You have five sections to complete in this Notebook

Part A: Load and Clean Data

Part B Data Exploration

Part C: Predicting Spending Levels

Part D: Predicting Big Spenders

Part E: Business Recommendations

Part A: Load and Clean Data


Save your CSV data file into the same folder as this notebook.

Write Python code to load your dataset into a Pandas DataFrame called 'sales.

Part B Data Exploration

In this section, you will explore the data statistically and visually, to get a feel for what kinds of data you have, and how much people are spending on your web site.

B.1 Data Inspection

Start by using the Pandas **describe()** function to analyse all the numeric columns of your 'sales' DataFrame.  Spend some time looking at this and making sure that you understand the average (mean) and range (min and max) of each column.

Data Inspection Questions

In the next cell, write your observations about the \"SpendValue\" and \"Purchases\" columns.  For each column, say what the average value is and discuss what that means in terms of your sales to an average person.  Also discuss the min and max values.

Based on the \"SpendValue\" column, explain how much your \"big spenders\" (the top 25% percent of your clients) are spending each year.  This will be a range of values, such as from 1000 to 2000 dollars.

Your discussion must all be in the next cell.

Add three level-2 headings in that cell to break your discussion into topics: \"Purchases column\", \"SpendValue column\", and \"Big Spenders\.

B.2 Differences between States


We want to know where most of our customers live and whether customers from certain areas spend more or less than average.  Write some Pandas code to calculate and display the total **number of customers** in each Australian state (NSW, QLD, VIC, etc.) and their average **SpendValue**. 

Hint: you could do this by *grouping* your 'sales' table, or by *looping* through all the states, or several other ways.

Question:

Discuss these graphs and explain your conclusions.

For example, are there *significant* differences in the average spend in different states?  Are our customer spread evenly across Australia, or concentrated in particular areas?

Write your answer in the next cell, and give reasons for your conclusions?

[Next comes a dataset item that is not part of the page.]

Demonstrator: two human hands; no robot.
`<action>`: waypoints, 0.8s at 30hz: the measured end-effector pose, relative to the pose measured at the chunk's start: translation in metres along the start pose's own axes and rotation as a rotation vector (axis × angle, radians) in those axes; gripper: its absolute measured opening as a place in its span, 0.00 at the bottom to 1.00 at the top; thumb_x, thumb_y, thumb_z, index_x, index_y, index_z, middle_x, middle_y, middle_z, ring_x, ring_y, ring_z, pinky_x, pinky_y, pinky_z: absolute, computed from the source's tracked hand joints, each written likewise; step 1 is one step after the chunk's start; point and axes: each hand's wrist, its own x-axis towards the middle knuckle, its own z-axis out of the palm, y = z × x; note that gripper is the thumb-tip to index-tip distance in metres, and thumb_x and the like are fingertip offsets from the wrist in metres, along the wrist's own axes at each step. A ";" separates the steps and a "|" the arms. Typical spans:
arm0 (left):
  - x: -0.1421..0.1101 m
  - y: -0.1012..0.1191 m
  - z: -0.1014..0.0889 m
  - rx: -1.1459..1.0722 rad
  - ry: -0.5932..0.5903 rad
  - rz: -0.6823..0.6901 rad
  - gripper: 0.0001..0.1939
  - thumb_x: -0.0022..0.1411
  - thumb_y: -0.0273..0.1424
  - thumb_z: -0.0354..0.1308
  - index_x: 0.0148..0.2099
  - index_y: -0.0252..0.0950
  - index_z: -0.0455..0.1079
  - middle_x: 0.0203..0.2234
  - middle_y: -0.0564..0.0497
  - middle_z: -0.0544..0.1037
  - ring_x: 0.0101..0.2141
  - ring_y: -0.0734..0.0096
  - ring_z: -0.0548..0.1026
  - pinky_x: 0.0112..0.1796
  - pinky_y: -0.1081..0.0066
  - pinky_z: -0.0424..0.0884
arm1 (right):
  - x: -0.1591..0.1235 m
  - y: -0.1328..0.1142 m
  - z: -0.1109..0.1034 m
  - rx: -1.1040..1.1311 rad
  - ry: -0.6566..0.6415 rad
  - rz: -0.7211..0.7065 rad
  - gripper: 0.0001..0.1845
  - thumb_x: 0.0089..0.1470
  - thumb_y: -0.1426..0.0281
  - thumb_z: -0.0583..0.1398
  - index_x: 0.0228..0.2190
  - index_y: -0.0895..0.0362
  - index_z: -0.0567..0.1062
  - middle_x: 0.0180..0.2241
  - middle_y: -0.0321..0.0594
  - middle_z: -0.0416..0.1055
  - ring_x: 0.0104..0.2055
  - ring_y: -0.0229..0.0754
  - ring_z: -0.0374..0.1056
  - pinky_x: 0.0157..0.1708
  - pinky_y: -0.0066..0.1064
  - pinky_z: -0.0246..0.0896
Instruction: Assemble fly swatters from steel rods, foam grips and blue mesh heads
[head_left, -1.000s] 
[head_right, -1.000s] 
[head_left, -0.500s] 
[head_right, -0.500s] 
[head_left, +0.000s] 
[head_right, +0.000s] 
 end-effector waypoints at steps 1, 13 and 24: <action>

Part C: Predicting Spending Levels

Using the LinearRegression function from the Scikit-Learn library (sklearn), build a machine learning model for predicting the expected SpendValue for a customer.

Measure the performance of your model using 10-fold cross-validation with a test set size of 20% and print various measures of how accurate your predictions are.

Analysis of Results

Print out the linear regression coefficients for all the input features, so that you can see which ones are more significant and which ones are unimportant.

Hint 1: Since the scale of the input features is so different (0-1 for sex, 0-160000 for income, etc) multiply the linear regression coefficients by the average value of the corresponding column, to see how many dollars that column contributes to the total predicated-spend answer.

Hint 2: Could you graph the predicted and actual spendvalues of the test data, to visually see how good the linear regression results are?

Discussion:

Discuss your conclusions about this linear regression model (in the next cell).  Which input features are most significant?

Part D: Predicting Big Spenders


In this section we want to build some machine learning models predict if a new customer is likely to be a big spender or not.  This will be a binary outcome (yes or no), so we can use machine learning *classification* algorithms.

Remember that our definition of 'Big-Spender' is that it is a client whose annual spending level (**SpendValue**) is in the top 25% of our clients.  So the exact dollar cutoff for big spenders will be different for each student, as each of you are working for a different company and are using a different dataset.

Choose two classification algorithms.  Use each one to build and then evaluate a 'big-spender' prediction model.

Discussion:

Discuss your conclusions about your two classification models (in the next cell).

Which classification algorithm gives the more accurate results?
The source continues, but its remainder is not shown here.